#### [WHAT IS REQUIRED]
Begin at the line below that has "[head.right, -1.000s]" and stop after the line that has "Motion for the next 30". Please restate only those lines, word for word.

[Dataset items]
════════

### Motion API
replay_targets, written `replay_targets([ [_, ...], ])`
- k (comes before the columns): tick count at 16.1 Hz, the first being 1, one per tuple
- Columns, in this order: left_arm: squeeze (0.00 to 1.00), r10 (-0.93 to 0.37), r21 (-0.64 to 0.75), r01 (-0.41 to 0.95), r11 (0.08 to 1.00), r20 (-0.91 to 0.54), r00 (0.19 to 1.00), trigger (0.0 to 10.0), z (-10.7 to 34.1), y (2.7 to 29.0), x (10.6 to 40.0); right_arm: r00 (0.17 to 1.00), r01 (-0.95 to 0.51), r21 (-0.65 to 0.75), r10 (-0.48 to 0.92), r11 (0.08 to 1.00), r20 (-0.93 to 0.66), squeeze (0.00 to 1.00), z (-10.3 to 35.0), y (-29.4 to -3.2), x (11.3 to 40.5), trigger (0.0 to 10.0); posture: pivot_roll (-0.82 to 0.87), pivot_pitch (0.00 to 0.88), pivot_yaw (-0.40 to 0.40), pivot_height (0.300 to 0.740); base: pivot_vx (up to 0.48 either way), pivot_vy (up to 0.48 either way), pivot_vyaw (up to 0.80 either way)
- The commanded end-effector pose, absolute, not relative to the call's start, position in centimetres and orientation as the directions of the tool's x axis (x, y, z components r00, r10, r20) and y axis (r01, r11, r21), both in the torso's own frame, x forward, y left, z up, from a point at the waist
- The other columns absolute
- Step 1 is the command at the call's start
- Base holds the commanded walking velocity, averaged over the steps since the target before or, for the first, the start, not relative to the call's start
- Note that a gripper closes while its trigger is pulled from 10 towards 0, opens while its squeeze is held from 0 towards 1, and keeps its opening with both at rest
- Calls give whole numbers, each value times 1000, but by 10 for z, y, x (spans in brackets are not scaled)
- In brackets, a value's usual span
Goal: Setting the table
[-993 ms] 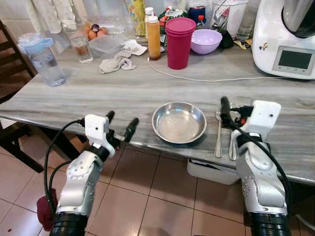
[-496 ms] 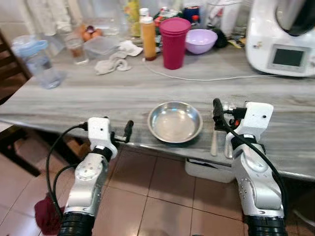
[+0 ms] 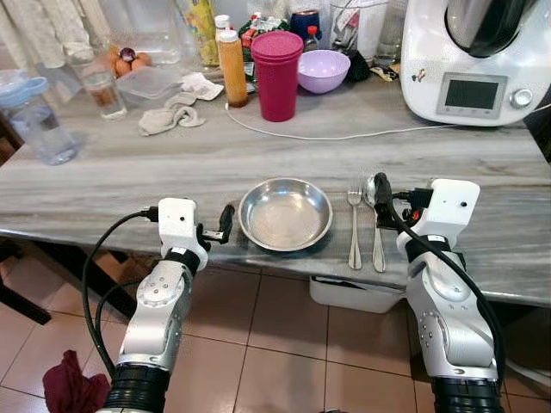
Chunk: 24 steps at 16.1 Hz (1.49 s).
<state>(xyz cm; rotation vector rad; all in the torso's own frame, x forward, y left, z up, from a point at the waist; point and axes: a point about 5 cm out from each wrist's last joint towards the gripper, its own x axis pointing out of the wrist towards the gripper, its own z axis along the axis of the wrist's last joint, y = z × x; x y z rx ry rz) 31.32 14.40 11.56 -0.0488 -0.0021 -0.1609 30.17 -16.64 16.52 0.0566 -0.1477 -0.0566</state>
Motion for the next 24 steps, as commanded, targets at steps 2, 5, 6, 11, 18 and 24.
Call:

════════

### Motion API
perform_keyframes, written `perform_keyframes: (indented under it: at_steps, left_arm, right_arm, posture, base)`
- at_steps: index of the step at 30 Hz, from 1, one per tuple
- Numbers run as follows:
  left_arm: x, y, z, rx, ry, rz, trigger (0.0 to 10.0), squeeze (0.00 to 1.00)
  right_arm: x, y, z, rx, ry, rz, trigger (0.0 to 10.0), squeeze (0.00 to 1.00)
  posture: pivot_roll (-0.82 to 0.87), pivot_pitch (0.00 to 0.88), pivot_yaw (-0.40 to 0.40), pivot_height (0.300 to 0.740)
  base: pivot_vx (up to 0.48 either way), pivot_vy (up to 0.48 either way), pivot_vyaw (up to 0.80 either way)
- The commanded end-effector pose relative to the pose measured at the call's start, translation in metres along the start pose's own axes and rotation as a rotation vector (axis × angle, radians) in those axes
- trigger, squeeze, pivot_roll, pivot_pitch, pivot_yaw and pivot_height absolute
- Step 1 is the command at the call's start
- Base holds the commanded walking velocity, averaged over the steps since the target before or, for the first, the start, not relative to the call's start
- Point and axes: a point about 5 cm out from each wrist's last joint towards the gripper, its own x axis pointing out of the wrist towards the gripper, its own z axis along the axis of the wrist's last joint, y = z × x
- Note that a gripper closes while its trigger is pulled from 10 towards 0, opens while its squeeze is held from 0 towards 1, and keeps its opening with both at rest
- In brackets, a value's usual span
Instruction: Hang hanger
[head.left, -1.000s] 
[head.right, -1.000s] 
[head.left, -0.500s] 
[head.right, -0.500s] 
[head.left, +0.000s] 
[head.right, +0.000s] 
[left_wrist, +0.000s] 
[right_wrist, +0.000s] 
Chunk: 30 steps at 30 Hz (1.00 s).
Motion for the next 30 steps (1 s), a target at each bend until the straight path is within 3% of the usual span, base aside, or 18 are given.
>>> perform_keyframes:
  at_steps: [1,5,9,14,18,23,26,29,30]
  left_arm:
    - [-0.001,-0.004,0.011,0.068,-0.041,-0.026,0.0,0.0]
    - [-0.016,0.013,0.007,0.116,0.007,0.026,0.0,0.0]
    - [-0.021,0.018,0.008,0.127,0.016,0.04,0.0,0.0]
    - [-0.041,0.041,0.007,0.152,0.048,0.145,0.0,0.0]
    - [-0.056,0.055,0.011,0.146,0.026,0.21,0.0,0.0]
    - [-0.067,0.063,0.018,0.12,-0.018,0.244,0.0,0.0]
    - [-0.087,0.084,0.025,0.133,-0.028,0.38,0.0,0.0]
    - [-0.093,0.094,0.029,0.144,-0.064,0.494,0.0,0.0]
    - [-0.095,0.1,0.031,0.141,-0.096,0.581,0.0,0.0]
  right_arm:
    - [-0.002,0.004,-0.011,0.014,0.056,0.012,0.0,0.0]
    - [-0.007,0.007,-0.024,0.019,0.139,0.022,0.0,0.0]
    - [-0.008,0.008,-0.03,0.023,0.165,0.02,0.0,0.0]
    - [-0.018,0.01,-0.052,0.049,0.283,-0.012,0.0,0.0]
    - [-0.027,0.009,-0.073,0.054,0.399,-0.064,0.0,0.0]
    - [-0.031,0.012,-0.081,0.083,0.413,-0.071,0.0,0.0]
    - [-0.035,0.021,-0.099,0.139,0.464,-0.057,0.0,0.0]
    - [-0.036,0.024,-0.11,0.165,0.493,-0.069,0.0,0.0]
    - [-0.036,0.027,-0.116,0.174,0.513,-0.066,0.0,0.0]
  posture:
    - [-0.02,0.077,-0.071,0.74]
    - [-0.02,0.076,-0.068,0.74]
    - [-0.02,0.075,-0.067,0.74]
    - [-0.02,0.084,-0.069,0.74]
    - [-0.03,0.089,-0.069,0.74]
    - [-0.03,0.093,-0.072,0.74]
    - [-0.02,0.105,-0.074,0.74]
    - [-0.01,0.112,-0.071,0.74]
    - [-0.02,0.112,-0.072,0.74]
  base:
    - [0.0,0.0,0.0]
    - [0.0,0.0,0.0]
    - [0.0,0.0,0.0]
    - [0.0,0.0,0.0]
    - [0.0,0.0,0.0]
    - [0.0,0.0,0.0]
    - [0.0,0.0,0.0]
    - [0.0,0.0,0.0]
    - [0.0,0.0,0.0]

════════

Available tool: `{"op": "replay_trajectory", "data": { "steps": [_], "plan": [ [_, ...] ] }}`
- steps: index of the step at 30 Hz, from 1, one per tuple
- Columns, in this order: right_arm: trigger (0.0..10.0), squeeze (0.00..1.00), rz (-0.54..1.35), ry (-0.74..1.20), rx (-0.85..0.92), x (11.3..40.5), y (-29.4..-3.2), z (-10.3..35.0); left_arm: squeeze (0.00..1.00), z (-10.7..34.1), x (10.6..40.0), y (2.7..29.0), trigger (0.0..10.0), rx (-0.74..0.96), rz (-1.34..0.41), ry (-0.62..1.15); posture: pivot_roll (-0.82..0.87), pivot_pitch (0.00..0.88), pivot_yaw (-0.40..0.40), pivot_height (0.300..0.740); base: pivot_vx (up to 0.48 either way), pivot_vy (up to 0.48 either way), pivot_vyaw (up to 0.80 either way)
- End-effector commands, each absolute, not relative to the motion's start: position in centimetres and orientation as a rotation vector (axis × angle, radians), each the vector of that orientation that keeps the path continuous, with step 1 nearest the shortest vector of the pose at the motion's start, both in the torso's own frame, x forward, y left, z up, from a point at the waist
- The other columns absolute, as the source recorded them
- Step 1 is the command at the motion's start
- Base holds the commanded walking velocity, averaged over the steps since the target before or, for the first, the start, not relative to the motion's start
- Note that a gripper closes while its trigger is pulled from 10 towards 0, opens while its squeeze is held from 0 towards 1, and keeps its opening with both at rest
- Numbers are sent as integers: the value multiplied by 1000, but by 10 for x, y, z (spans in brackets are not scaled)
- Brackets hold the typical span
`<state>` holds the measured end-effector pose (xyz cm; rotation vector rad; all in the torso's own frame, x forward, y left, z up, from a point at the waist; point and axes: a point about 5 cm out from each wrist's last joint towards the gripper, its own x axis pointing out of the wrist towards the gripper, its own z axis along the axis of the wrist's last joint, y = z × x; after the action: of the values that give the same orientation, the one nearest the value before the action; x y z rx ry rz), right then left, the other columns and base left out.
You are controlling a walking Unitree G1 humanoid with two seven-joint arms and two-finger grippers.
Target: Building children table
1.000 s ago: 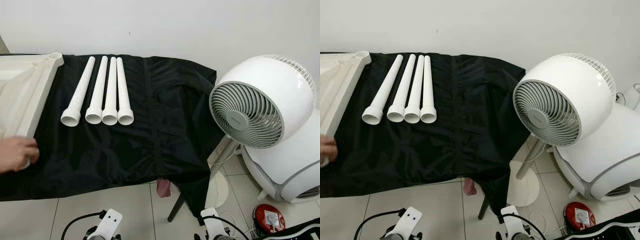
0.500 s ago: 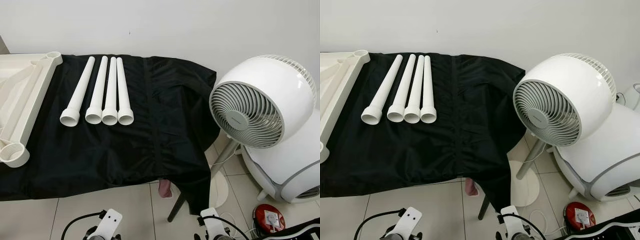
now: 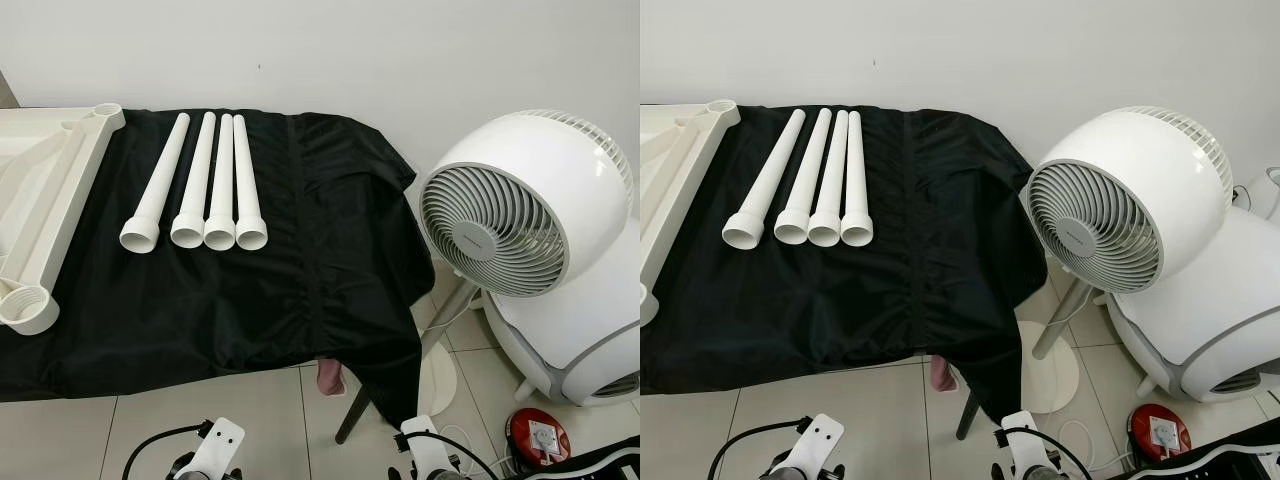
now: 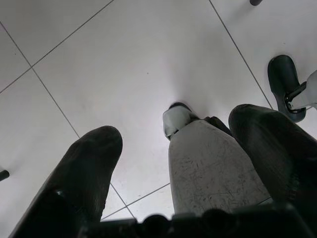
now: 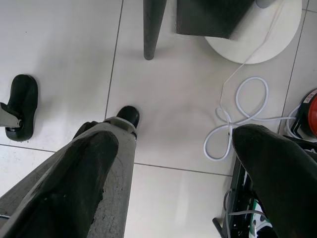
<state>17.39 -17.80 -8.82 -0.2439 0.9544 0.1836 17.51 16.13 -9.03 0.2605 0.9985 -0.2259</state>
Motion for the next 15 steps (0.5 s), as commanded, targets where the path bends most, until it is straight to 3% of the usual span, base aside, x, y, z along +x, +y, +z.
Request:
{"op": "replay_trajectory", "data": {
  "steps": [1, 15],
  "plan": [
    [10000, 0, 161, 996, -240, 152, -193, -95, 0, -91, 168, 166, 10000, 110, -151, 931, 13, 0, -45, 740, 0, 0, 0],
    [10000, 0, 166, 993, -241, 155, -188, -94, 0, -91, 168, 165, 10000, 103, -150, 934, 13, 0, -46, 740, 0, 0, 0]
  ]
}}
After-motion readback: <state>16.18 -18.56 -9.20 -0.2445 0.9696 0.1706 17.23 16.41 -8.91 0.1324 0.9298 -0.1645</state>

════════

#### [RESPONSE]
[head.right, -1.000s] 
[head.left, -0.500s] 
[head.right, -0.500s] 
[head.left, +0.000s] 
[head.right, +0.000s] 
[left_wrist, +0.000s] 
[right_wrist, +0.000s] 
Chunk: 30 steps at 30 Hz (1.00 s).
Motion for the next 30 steps (1 s), a target at each bend until the straight path is within 3% of the usual span, base aside, or 18 are given.

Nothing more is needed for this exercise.